Резким контрастом интонаций, взаимоисключающими выводами Лебрехт способен изумить любого читателя, и, судя по всему, он делает это вполне сознательно. Он азартно ищет тех, на кого можно возложить персональную ответственность за гибель классической музыки, однако крайне мало говорит об одной из важнейших причин падения ее популярности: сравнивая XIX и XX век, Лебрехт почти не упоминает институт эстрады. Появление в середине XX века поп-музыки стало достаточно болезненным ударом для классики, потерявшей до восьмидесяти (если не больше) процентов аудитории.

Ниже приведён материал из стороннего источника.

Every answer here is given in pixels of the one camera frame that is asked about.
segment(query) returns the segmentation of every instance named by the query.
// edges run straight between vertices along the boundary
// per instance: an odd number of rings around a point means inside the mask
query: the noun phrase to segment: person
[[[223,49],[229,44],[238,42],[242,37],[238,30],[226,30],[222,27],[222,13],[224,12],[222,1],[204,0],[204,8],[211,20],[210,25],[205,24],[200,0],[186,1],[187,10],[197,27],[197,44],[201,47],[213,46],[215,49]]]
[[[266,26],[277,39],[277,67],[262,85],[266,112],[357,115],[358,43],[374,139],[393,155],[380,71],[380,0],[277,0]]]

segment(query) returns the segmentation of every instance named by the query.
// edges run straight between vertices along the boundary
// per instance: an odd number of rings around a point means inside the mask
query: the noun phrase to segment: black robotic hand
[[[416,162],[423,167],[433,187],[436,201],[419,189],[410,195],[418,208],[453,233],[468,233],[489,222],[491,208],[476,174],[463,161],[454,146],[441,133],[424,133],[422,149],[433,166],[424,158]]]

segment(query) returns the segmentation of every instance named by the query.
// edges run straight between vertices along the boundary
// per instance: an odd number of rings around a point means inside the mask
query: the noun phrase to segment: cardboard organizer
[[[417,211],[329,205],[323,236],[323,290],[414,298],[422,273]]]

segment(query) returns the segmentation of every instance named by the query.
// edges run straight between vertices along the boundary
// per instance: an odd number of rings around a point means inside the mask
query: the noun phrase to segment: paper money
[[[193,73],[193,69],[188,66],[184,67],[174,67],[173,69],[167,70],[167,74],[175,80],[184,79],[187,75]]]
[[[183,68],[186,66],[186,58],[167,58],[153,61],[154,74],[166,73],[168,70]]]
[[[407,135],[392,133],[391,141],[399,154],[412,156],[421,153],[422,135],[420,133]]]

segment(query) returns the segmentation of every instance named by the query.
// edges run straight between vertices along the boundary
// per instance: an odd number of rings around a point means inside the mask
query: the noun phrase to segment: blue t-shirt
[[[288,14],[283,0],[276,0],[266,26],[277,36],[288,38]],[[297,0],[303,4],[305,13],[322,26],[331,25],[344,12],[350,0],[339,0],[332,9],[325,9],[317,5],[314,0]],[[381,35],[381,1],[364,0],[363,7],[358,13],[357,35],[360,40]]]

Однако это процесс естественный, эта селекция объективна. Аудитории разделены достаточно четко и почти не пересекаются, а многочисленные проекты, призванные их объединить (рок- или поп-обработки классики — то, чем занимаются Ванесса Мей или Эмма Шап лен), не находят отклика в сердцах публики. Однако анализировать объективные процессы, писать о поколенческом сломе — занятие невыигрышное. Все равно что сражаться с ветряными мельницами, выставляя себя на посмешище. Поэтому о таких вещах благоразумный Лебрехт пишет мало и вскользь. Он творит бестселлер и рассчитывает на скандал — выглядеть нелепым благородным рыцарем ему не резон.

Оставим в стороне нравственный облик автора (вроде бы скандал делается на трагедии, Лебрехт превращается в одну из шестеренок разрушительной бизнес-машины и дает повод критикам назвать его самого «убийцей музыки»). Раскрытие тайных архивов или обнажение любого закулисного мирка всегда вызывает бурный интерес. Однако мы уже прочли великое множество такого рода книг — от театральных мемуаров до публикаций некогда секретных документов. Вкусы публики непостоянны: политических или интимных тайн ей уже недостаточно, на очереди экономические разоблачения и сенсационные подробности из жизни бизнеса. В таком контексте «прагматика культуры» оказывается куда интереснее привычной культурной критики, и Лебрехт гениально уловил эту перспективную тенденцию. Мир академической музыки до последнего момента оставался, как жена Цезаря, вне подозрений — Лебрехт в одночасье разрушает миф о платонических отношениях классики и бизнеса[2], умело возбуждая читательское негодование.

В России книга была переведена в 2004 году. Из-за нашего извечного отставания от Запада на один-два шага мы пока что читаем ее с бесстрастным любопытством, приглядываемся. Мы только привыкаем к идее негосударственного финансирования. Музыкальный маркетинг пребывает если не в эмбриональном состоянии, то в младенчестве, учится жить. Музыкальный рынок не перенасыщен. У нас скандал еще не разразился, и это пока позволяет нам расслабиться. Характерно, что презентация книги Лебрехта проходила на музыкальном фестивале «Альтернатива 18» (май 2004 года), на котором изящно обыгрывались проблемы «смерти автора» и конца композиторской эпохи — проблемы экзистенциальные, но не экономические. Мы пока можем позволить себе пофилософствовать и поиграть словами. Последние планы Минэкономразвития грозят развеять наш сладкий сон.


[1] Книга Лебрехта, выпущенная в 1996 году в Англии, называлась «Когда замолкает музыка» (Lebrecht N. When the Music Stops: Managers, Maestros and the Corporate Murder of Classical Music. Simon & Shuster, 1996). Более броское заглавие — «Кто убил классическую музыку» — было придумано для американского переиздания (Who Killed Classical Music?: Maestros, Managers, and Corporate Politics. Birch Lane Press, 1997). Российские издатели также предпочли второй, «детективный» вариант заглавия.

[2] Об этом в предисловии к русскому изданию пишут Евгений Дуков и Леонид Левин.